This thread has been locked.

If you have a related question, please click the "Ask a related question" button in the top right corner. The newly created question will be automatically linked to this question.

AM62A7: Emmc power down interface

Part Number: AM62A7

Tool/software:

HI experts,

Background: During shutdown, the SOC needs to save the data and needs to power down the EMMC, is there a relevant interface to do this?

The current idea is that the SOC provides the underlying interface, and the upper layer service calls the interface to power down the EMMC; re-powering requires a reboot of the EMMC. Is this feasible?

Best Regards

  • Hi Shawn,

    if you want to save some data, why you are asking for shutting down emmc, I think when you power off the board, the emmc will power off accordingly, you don't need to control it using SW, if you just want power down emmc.

    BR,

    Biao

  • HI Biao

    If the board suddenly powers down during a write/read of data to the emmc, is there any data protection or anything on this part?

    Best Regards

  • Hi Shawn,

    Are you asking for the scenario of sudden power loss or software triggered power down?

  • Hi Bin,

    For example, now power has a state that can be used to prepare for power down to avoid system anomalies, when entering this power state, the SOC, DM core needs to be ready for power down such as file data storage, when this power state 10s timeout when the power is cut off.

    Best Regards

  • Hi Shawn,

    Sorry, it is still unclear to me about the scenario you described. But regardless, the eMMC device itself doesn't need power-down. You might just need to flash the cached data to eMMC before system power down to keep data integrity.

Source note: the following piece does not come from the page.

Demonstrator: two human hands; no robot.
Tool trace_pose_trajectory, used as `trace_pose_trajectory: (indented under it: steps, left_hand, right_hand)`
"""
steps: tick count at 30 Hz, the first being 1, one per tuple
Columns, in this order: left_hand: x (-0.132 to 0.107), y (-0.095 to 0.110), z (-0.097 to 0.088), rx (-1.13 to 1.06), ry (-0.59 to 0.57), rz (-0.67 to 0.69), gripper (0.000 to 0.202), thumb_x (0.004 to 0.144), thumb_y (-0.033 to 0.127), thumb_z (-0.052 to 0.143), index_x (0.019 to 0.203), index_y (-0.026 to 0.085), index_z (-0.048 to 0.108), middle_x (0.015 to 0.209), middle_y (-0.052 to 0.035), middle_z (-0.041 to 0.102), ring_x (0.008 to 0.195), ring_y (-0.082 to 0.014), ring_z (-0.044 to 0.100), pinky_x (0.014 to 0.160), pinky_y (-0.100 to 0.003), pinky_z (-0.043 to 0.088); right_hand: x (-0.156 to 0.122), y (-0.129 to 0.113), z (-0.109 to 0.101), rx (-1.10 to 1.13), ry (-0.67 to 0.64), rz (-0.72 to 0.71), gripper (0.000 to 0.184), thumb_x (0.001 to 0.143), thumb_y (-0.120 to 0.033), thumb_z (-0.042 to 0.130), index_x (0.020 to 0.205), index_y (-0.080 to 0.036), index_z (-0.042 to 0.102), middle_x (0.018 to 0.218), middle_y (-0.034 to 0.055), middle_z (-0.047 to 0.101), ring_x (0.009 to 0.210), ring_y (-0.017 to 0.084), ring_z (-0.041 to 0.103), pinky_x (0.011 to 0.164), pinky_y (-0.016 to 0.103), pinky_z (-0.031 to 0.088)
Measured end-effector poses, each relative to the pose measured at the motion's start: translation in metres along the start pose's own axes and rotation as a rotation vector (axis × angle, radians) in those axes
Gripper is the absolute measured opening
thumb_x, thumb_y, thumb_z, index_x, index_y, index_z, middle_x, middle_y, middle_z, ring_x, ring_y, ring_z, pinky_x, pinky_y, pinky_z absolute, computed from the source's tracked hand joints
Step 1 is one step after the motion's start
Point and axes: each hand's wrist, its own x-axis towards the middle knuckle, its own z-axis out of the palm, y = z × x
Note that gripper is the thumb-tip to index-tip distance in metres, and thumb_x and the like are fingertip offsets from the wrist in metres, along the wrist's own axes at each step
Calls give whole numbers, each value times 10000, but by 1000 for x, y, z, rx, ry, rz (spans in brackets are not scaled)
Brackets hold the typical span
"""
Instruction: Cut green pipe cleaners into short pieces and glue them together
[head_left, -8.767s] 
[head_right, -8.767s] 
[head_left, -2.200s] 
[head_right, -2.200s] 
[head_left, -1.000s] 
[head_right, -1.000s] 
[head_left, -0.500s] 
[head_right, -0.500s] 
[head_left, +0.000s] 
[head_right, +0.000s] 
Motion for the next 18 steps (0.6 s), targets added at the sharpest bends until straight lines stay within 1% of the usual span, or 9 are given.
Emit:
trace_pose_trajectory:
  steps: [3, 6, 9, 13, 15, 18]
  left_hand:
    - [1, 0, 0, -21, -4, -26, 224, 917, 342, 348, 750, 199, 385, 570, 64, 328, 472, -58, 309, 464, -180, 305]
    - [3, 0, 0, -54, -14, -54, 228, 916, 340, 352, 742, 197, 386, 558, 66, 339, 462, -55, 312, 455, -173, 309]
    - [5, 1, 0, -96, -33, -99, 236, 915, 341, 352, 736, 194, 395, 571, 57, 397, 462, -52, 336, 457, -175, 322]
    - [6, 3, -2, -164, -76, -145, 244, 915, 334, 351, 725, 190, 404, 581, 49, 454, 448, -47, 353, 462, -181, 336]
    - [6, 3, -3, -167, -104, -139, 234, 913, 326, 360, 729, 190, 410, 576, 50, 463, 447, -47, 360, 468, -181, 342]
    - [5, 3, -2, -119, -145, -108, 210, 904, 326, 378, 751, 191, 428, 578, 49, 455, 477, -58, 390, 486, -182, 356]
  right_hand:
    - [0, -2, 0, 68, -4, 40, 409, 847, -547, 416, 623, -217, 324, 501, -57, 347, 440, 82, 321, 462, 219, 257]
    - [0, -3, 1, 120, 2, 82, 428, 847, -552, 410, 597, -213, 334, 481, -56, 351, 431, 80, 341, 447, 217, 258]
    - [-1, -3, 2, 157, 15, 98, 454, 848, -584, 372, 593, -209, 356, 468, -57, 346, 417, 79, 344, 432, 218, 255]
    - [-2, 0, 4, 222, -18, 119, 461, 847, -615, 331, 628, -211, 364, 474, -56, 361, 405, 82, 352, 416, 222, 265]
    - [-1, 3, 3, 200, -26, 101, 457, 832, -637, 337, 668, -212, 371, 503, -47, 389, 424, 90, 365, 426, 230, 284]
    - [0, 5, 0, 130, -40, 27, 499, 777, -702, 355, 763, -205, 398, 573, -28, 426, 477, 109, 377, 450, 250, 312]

    In general, there are two cases that either sudden power loss or software triggered/aware power down.

    In the first case, there won't be any time for software to flash cached data to eMMC. If you use Linux, journal filesytem might help in this case. If system power loss happens during eMMC write is in progress, the data would be corrupted. You would need backup battery to provide time for software to finish the eMMC write.

    In the second case, software has enough time to finish eMMC write then trigger system power down. In Linux, using poweroff command is one of the examples.